By Carol Collins and M. Loretta Price
What do a log house in Cades Cove, an assembly line in Michigan, UT’s Tennessee Hall, World War II, and a Fifth Circuit Court judgeship have in common? That would be Judge William Wayne Oliver (’38), a Tennessee judge who came to our attention when we investigated a collection of handwritten class notes that had long resided in a storage area of the Law Library.
It is our best guess that the class notes were given to the Law Library sometime before 1950, when the school moved from Tennessee Hall to the college’s current home at 1505 Cumberland Avenue. The new building’s attic was lined in shelving to hold gift materials that were not currently needed in the library collection but considered too valuable to discard. When the library moved to the 1997 addition to the College of Law, much of this material was placed in compact storage for later sorting—except for several special groups of hand-written diaries and notebooks. One group, the work logs kept by the law librarians between 1921 and 1945, was described in the fall 2013 issue of Tennessee Law, pages 13-15. Another group was identified as class notes written by William Wayne Oliver during his study at the college from 1935 to 1938.
William Wayne Oliver was born August 11, 1907, in Cades Cove, Tennessee, to John Walter Oliver and Nancy Ann Whitehead Oliver. He was the great-great grandson of John Oliver and Lucretia Frazier Oliver, the first permanent white settlers in the cove. Living in the cove required hard work and resilience.
“We all worked hard on the farm,” Oliver wrote in his book, Cades Cove: A Personal History.
While attending school in the cove, his day began at 4 a.m. and consisted of completing house and farm chores before walking two miles to attend class. After returning home, he repeated the morning ritual. During the winter, trapping was added to the chores.
“The first money I ever made was from sale of muskrat pelts,” Oliver wrote.
When Oliver was nine, his father enrolled him at Maryville Polytechnic School (MPS), a private boarding school in Maryville, Tennessee. While there, Wayne continued to earn his way through school.

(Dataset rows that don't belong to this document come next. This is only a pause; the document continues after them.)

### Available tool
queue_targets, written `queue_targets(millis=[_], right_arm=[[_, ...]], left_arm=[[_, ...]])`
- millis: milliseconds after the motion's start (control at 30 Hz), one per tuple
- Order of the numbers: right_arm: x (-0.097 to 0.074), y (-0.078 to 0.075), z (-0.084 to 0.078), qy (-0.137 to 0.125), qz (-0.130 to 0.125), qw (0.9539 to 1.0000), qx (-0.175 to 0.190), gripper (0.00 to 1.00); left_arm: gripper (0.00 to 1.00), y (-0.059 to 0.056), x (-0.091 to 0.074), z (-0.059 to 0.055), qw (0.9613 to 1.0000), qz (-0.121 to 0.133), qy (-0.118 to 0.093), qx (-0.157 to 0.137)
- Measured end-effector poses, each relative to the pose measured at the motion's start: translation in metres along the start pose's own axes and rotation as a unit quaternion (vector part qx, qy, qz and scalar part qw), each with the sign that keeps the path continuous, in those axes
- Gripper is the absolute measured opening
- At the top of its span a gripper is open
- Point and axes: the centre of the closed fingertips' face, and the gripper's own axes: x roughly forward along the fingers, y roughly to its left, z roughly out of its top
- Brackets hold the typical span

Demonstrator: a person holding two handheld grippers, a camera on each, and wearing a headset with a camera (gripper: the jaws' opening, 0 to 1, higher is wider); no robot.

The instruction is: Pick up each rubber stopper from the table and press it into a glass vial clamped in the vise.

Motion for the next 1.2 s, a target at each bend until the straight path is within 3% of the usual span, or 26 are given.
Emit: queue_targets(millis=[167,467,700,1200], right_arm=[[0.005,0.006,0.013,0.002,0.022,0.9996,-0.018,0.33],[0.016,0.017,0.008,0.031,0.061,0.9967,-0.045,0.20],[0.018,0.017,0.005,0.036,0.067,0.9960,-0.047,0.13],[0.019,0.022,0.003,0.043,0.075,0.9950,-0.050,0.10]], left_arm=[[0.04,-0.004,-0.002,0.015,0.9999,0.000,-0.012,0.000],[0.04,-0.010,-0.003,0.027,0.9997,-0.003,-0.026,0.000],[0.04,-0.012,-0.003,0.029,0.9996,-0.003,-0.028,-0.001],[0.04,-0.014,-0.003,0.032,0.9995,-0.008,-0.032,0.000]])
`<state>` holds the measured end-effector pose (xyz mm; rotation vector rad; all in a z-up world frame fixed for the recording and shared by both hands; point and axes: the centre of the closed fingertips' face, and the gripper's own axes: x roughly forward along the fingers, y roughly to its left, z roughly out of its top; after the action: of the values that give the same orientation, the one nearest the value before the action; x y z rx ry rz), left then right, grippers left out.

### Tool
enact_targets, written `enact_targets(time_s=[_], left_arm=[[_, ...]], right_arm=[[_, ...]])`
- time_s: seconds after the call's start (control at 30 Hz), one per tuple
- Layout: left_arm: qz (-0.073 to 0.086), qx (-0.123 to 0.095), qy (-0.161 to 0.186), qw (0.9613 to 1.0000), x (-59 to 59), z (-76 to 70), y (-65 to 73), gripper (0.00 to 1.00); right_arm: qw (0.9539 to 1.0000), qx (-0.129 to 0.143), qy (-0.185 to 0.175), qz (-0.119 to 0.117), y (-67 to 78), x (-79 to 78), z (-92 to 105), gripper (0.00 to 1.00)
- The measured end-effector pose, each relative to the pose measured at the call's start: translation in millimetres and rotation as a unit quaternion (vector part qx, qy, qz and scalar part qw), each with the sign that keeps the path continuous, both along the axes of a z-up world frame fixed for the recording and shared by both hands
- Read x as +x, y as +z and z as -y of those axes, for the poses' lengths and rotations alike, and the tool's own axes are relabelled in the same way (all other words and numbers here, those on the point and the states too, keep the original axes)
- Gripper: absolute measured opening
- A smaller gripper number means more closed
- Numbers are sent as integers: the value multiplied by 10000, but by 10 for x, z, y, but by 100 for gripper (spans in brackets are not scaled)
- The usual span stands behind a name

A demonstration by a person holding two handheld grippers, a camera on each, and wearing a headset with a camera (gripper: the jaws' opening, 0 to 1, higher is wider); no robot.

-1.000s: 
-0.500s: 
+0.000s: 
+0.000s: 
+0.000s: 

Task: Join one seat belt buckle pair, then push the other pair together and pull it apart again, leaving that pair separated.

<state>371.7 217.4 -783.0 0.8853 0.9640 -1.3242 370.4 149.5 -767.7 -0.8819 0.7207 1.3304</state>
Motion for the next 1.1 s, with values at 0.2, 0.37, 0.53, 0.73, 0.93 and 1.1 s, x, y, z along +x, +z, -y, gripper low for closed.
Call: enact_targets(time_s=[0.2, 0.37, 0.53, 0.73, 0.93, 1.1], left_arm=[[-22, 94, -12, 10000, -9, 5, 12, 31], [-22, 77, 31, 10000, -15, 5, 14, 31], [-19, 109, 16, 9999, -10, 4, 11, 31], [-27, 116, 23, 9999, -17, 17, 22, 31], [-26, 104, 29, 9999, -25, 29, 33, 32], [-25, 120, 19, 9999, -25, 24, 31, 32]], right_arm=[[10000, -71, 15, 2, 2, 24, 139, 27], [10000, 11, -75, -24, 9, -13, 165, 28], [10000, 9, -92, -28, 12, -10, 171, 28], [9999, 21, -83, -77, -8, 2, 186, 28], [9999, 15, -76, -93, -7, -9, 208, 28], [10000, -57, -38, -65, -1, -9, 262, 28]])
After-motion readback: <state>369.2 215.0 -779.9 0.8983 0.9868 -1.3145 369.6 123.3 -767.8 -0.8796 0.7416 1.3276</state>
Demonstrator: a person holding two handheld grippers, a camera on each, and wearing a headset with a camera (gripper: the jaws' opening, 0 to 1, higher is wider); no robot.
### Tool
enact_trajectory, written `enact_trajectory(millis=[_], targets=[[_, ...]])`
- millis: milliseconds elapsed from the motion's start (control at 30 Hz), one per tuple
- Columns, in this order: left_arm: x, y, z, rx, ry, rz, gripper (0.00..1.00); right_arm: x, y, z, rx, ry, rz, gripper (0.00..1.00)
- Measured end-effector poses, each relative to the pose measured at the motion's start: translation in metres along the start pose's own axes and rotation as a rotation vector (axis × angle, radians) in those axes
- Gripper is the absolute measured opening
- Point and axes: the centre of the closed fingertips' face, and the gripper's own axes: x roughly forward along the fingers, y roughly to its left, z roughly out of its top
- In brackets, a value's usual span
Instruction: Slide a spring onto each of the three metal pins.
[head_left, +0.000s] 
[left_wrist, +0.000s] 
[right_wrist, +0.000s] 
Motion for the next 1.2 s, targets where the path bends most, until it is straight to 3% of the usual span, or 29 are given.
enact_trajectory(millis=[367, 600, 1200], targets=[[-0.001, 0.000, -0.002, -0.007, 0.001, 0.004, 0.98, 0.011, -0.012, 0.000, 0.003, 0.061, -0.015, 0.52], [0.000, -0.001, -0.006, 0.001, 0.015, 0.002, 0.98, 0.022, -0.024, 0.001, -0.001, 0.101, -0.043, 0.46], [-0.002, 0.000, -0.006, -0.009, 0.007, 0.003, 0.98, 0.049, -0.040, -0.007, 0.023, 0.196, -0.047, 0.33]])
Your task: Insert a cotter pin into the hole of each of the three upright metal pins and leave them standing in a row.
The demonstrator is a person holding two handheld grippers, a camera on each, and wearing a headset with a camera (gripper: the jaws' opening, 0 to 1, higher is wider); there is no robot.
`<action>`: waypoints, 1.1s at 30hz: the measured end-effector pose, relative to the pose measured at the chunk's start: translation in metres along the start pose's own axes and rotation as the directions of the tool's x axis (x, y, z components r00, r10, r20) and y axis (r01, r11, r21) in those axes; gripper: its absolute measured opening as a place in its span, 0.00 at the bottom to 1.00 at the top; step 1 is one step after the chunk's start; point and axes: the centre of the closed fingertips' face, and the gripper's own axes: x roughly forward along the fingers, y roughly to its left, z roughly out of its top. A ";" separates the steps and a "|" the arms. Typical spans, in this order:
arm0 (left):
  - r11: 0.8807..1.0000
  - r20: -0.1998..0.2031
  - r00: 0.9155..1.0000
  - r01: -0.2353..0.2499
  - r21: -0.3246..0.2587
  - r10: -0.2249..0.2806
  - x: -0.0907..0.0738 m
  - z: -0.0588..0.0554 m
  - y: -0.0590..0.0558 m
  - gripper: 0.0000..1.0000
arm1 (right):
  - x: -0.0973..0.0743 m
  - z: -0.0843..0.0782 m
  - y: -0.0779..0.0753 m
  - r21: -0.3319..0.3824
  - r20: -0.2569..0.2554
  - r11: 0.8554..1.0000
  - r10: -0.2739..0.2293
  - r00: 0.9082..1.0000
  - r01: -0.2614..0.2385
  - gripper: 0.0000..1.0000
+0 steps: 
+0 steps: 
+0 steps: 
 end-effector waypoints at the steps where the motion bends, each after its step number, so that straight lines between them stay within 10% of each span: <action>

The Tennessee Bluebook 2013-2014, in a short history of the state, reports that Tennessee’s economy plummeted well before the stock market crash of October 1929. A determined young Oliver set out for Detroit to earn enough money to attend UT, where he attended intermittently between 1927 and 1930. When he wasn’t enrolled at UT, he returned to Michigan, working at Chevrolet, DuPont, Fisher Body Company, and Sears to save enough money to return to his studies. Meanwhile, in 1929, he married Thelma Goodson of Royston, Georgia.
Oliver entered UT Law in the fall of 1935. He prepared a bound notebook for each class he took. He briefed cases assigned on “interleaving paper containing mucilage on one edge” and “pasted this sheet into the notebook where the classroom notes are entered.” In addition to the twenty notebooks that Oliver donated to the library, he included eleven handwritten or typed summaries that he probably used to study for the bar exam.
Following his graduation from UT Law in 1938, Oliver was admitted to the Tennessee Bar and opened an office in Maryville, Tennessee. In 1939, Romulus L. Meares joined him as a partner, but within three years, World War II called them both to service. Oliver climbed the ranks of the military’s judicial system, ultimately being assigned to the Board of Review of the Supreme Court of the Military Justice System. He was awarded the Army Commendation Ribbon and the Army Service Forces Certificate of Commendation.
In 1947, Oliver resumed his Maryville law practice and received an appointment as city attorney for Maryville. By 1949, he had been appointed by Governor Browning to serve as circuit judge of the Forth Judicial Circuit of Tennessee. In 1967 he was appointed to the newly established Tennessee Court of Criminal Appeals, where he served until his retirement in 1975. He remained active working as a special judge on the Criminal Appeals Court and writing his memoirs, which serve as the primary source of information for this article.
Carol M. Collins is head of technical services and associate professor of the UT Law Library. M. Loretta Price is collection management librarian and associate professor of the UT Law Library. The authors wish to thank Mrs. Julia Webb, Judge Oliver’s daughter, for her assistance in making this article possible.